AFI Fest 2012: A Hijacking and Paradise: Faith
Between A Royal Affair, The Hunt, Eat Sleep Die, and now A Hijacking, it might be wise to start thinking of 2012 as something of a banner year for Scandinavian film—Denmark in particular. (Let’s call Klown the exception that proves the rule and leave it at that.) An impressively restrained thriller about a cargo ship commandeered by Somali pirates, Tobias Lindholm’s second feature has the kind of ripped-from-headlines premise one would expect Hollywood to have capitalized on by now. In an early sign of his rather un-Hollywood approach, however, the frequent Thomas Vinterberg collaborator shows us extremely little of the eponymous event.

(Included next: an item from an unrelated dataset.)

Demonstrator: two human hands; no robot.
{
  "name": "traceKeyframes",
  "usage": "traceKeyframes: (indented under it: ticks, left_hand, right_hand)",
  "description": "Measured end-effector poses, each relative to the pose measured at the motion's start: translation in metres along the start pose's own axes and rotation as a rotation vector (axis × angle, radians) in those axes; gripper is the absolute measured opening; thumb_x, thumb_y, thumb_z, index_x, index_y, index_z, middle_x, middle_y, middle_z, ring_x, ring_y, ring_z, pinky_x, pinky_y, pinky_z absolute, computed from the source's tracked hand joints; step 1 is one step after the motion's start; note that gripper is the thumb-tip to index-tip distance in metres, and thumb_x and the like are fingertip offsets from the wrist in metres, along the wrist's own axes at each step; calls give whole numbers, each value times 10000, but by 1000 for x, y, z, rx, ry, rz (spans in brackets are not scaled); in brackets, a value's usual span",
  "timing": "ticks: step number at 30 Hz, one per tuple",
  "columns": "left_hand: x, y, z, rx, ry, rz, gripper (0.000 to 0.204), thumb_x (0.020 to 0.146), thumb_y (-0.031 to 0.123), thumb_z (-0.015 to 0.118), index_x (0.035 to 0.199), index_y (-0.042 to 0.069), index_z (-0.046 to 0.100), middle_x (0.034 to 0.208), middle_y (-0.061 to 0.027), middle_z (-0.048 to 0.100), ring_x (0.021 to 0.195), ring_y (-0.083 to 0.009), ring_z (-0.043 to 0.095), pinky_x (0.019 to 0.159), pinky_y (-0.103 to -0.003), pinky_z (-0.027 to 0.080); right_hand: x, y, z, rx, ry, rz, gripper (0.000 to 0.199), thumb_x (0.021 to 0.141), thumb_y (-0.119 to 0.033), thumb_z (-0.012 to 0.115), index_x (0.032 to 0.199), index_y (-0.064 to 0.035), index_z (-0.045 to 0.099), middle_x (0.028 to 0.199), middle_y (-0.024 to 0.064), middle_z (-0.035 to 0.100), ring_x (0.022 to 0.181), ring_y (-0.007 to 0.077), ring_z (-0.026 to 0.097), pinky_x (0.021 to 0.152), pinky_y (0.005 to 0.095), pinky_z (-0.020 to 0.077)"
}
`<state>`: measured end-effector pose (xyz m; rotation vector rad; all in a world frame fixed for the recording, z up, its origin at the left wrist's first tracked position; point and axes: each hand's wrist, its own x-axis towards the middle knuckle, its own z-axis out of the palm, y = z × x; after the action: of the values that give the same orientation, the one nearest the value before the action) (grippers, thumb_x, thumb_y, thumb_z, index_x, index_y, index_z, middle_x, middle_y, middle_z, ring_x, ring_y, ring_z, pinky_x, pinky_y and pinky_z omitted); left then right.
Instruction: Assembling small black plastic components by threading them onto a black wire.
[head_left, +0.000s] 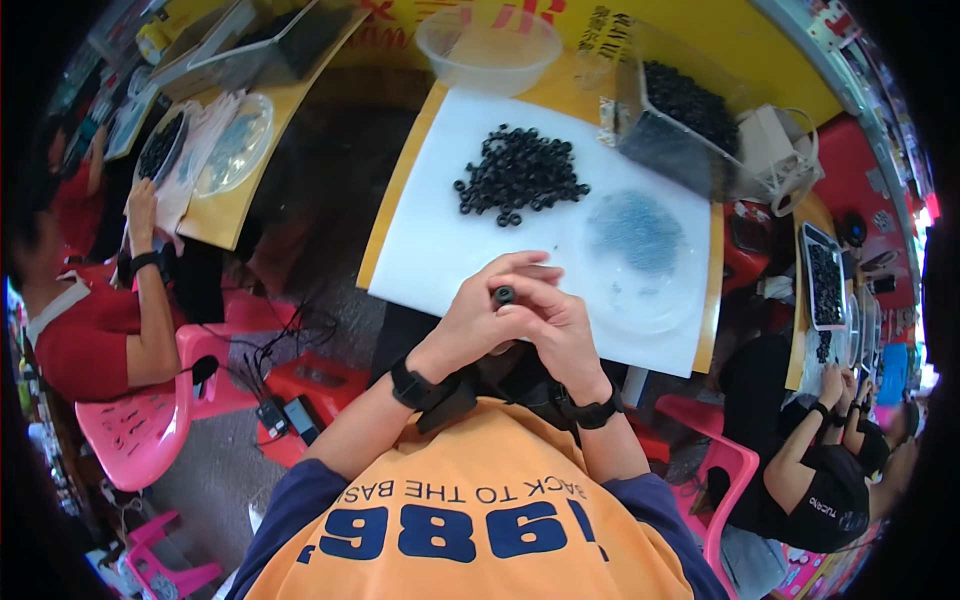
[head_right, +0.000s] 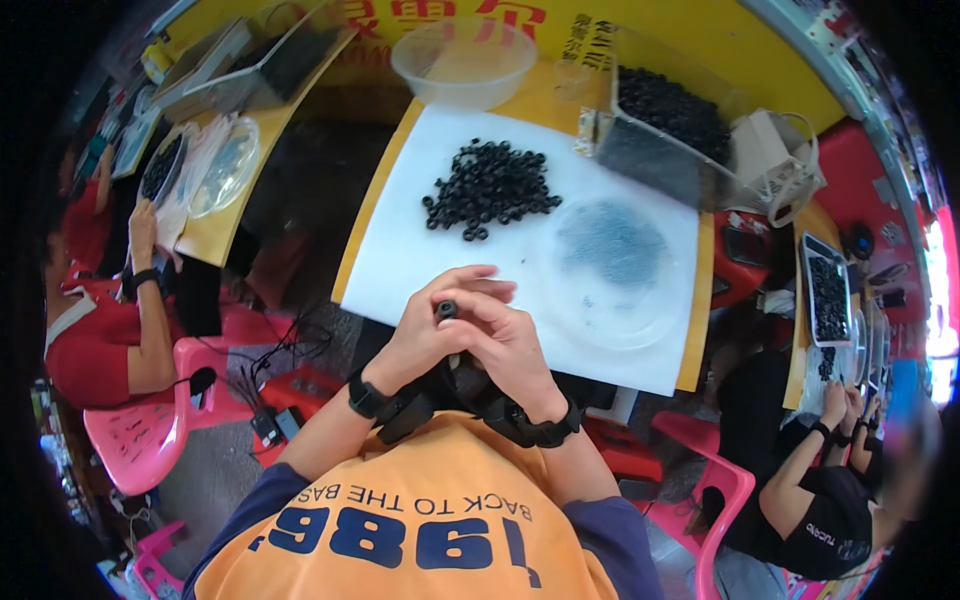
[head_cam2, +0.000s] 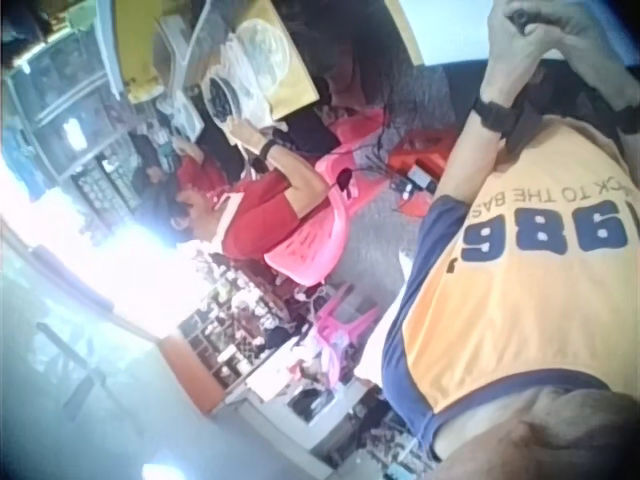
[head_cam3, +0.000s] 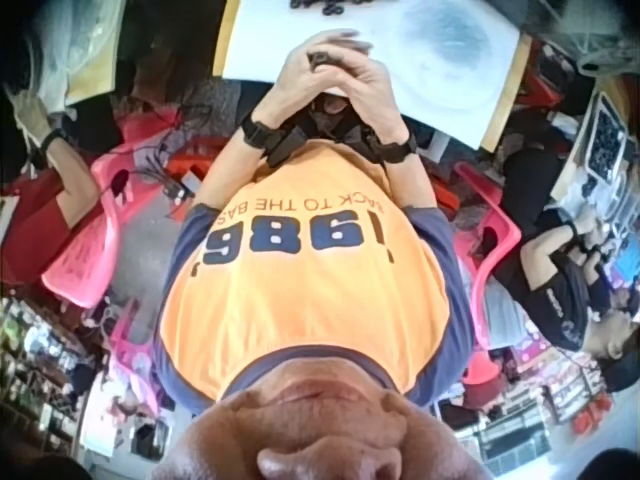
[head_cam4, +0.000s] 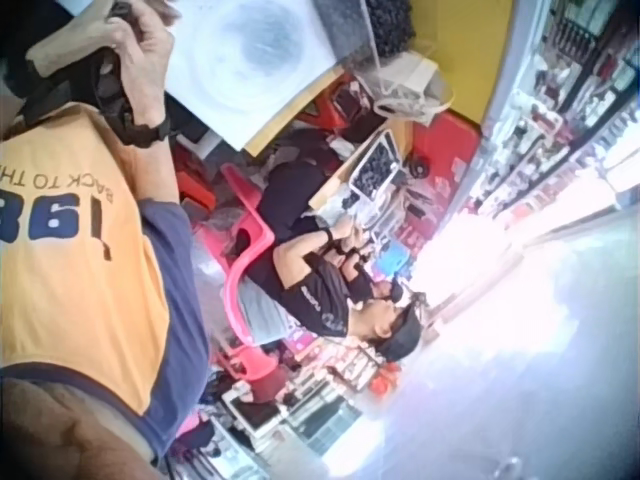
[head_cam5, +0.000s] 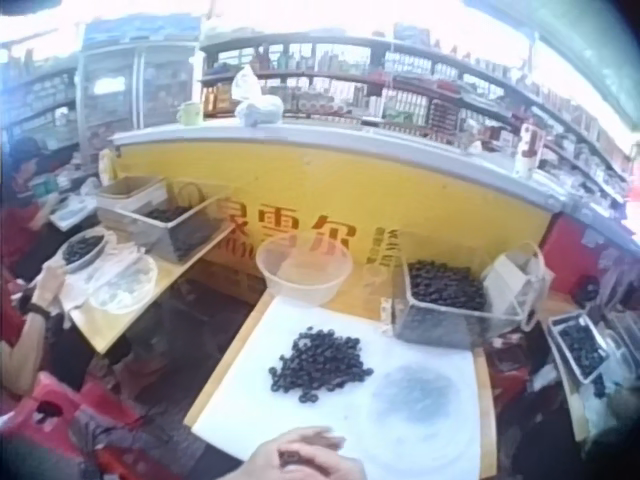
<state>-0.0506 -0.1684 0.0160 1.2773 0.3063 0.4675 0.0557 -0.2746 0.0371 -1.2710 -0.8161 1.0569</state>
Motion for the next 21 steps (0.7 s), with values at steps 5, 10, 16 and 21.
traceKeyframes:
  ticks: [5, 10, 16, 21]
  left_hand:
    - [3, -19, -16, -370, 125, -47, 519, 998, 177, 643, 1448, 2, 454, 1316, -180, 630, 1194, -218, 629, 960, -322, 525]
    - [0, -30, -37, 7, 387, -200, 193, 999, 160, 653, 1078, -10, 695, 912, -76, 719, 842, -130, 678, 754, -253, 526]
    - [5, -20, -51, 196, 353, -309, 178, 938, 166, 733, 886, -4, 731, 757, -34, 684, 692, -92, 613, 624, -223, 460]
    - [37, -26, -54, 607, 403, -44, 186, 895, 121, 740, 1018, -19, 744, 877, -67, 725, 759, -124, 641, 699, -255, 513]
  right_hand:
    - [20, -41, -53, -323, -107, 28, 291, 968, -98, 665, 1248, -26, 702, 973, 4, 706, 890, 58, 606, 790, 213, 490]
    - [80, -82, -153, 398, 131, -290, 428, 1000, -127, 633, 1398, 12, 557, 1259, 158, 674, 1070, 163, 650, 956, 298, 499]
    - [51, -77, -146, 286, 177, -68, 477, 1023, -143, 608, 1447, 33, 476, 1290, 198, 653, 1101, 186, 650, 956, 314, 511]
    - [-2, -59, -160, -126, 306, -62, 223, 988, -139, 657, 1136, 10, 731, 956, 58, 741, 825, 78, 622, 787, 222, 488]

Lindholm displays the utmost restraint throughout, a technique that most often makes A Hijacking more engaging rather than less. The narrative remove that results from this can at times feel too cold, but it also underscores the extent to which such matters as these are necessarily logistical, financial, and even bureaucratic before they’re emotional. Negotiators are brought in, initial offers are rejected, and brinkmanship abounds. Call it the banality of business, only here the product is hostages rather than stocks and bonds.
Still, Lindholm’s tendency to deemphasize the emotional in favor of the transactional occasionally detracts from our connection to the characters, giving us a stronger sense of the situation as a whole than the parties operating within it. But he also demonstrates near-total control over the conflicting agendas propelling his narrative, accentuating the tension between them in an exceptionally evenhanded fashion. Not unlike The Girlfriend Experience, the film aims to show the ways in which anything and everything can be reduced to a transaction—for Soderbergh it was sex and romance, for Lindholm it’s people’s lives. (In its close-quarters depiction of manipulation-by-phone, the film is also analogous to a more artfully executed version of Compliance: how power is wielded, and toward what ends.)
Even in the relatively limited time he spends on them, Lindholm shies away from vilifying the pirates; we’ve never any doubt that they’re more desperate than malicious, not to mention just as eager to get off this boat as their hostages. The months-long back and forth between their negotiator and the Danish CEO on the other end of the phone could be read a number of ways, and it’s to the film’s credit that it both invites and bucks a number of interpretations. The result is as engaging as it is docu-realistic, a triumph of both suspense and restraint. There’s little room for comfort even at the end: the event itself may be over, but its aftereffects have yet to take hold.
Ulrich Seidl’s Paradise: Faith isn’t as thematically complete as its predecessor, but it more than confirms the Paradise trilogy as one to remain excited about. Centering on the bible-thumping sister of Love‘s sex-tourist of a protagonist, the film might best be described as a (very) dark comedy whose jokes are most often directed at its own heroine. An X-ray technician who spends her vacation time attempting to convert impoverished emigres, Anna is fanatical, even comical, in her devotion; several scenes find her so enthralled by so little that we’re clearly meant to laugh at her. Just as important, she also appears to be a closeted sex addict whose every ounce of self-control is spent resisting her carnal longing. These two impulses are very much linked, with Anna often using her faith as a means of keeping her desires – which she interprets as a test from the almighty – at bay.
This struggle often proves quite funny, but rarely in a way that feels entirely fair to Anna—during one bout of proselytizing-turned-shouting match involving two elderly skeptics, for instance, it’s clear that the Austrian auteur is poking fun at his protagonist and siding with her would-be converts. Anna is dogmatic, repressed, and more than a little sad; only near the end, however, is she also a three-dimensional character. (Compare Seidl’s film to Jessica Hausner’s Lourdes to see what I mean about giving one’s conflicted-but-faithful protagonist a fair shake throughout.) Disagreeable though the content may sometimes be, Seidl’s control over it is rarely less than masterful. Every composition is arresting, every bit of dialogue just revealing enough to pique our curiosity without fully satisfying it. This is the work of a filmmaker who knows that, even at our most disturbed, we can’t help but wonder what he’ll do next—both in this film and the one that’s soon to follow.